## Working data
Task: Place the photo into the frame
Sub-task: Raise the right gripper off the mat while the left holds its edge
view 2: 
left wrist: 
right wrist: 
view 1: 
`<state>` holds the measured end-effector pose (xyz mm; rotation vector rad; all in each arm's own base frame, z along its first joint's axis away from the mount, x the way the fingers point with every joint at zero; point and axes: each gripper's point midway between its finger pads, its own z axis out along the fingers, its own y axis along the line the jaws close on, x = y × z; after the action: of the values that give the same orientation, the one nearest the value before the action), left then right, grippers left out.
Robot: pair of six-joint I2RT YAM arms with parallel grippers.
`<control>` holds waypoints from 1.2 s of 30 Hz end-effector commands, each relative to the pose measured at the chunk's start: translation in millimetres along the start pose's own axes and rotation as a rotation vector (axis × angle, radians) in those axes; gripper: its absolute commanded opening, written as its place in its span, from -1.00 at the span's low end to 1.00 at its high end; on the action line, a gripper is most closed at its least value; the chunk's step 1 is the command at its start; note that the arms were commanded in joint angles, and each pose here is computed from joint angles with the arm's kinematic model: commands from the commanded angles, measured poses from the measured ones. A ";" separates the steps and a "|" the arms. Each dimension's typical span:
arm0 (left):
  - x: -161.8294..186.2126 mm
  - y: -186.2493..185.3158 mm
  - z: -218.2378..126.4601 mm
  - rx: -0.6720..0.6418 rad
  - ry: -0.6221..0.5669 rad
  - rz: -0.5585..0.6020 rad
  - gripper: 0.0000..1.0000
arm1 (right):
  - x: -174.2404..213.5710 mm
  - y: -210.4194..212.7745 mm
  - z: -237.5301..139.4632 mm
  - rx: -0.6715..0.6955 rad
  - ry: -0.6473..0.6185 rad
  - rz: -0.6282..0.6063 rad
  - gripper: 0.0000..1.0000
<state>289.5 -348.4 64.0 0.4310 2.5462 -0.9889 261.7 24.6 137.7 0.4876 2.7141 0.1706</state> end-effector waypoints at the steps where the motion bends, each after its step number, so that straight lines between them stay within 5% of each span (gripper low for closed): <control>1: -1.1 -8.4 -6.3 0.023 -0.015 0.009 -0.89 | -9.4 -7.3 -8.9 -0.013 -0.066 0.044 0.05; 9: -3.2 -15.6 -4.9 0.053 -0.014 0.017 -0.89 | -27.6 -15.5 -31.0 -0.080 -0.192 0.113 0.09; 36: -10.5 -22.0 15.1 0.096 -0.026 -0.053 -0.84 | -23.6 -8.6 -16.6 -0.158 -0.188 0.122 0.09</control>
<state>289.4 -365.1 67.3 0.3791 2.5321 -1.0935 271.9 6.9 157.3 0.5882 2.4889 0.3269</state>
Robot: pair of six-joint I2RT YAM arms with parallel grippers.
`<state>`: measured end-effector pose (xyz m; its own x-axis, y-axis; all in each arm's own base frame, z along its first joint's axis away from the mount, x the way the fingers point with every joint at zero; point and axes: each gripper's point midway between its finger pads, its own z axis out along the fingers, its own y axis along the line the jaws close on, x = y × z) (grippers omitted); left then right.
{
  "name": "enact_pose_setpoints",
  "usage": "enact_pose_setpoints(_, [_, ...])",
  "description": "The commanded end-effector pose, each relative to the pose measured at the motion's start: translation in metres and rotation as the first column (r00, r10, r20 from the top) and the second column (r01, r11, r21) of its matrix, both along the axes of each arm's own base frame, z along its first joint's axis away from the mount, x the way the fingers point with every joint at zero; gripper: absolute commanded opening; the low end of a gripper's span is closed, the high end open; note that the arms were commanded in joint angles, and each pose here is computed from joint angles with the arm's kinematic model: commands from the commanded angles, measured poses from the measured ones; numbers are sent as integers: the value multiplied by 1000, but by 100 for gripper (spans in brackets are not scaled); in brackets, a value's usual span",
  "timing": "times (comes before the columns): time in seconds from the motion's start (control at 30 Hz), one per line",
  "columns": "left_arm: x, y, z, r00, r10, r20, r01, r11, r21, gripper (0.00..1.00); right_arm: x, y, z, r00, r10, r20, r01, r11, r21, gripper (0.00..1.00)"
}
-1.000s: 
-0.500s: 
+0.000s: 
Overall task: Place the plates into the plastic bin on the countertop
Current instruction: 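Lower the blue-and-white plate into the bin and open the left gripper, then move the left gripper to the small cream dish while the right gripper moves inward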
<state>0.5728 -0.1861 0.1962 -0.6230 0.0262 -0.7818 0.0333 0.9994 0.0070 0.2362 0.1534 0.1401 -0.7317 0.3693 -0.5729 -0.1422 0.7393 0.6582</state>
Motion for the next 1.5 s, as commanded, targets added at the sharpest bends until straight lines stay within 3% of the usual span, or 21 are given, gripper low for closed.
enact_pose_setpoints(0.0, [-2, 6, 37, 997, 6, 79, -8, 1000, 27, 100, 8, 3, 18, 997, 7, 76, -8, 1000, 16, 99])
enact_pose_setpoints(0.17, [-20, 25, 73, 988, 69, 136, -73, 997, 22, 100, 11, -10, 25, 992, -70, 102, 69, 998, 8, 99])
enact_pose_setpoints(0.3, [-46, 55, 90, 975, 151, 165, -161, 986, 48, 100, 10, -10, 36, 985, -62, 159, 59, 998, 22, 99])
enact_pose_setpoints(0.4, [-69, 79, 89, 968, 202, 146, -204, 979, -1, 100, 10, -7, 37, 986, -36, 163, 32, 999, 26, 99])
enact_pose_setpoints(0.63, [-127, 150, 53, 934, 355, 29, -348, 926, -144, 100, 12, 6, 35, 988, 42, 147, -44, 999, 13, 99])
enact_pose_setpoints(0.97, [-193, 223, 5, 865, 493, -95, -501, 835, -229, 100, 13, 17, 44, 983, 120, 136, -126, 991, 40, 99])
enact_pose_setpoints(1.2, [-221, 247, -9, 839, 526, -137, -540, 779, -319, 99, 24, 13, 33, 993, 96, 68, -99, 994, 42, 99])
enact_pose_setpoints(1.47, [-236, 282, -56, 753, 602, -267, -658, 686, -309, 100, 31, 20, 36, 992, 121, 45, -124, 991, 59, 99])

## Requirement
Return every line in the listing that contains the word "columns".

## Answer for this exercise
  "timing": "times (comes before the columns): time in seconds from the motion's start (control at 30 Hz), one per line",
  "columns": "left_arm: x, y, z, r00, r10, r20, r01, r11, r21, gripper (0.00..1.00); right_arm: x, y, z, r00, r10, r20, r01, r11, r21, gripper (0.00..1.00)"

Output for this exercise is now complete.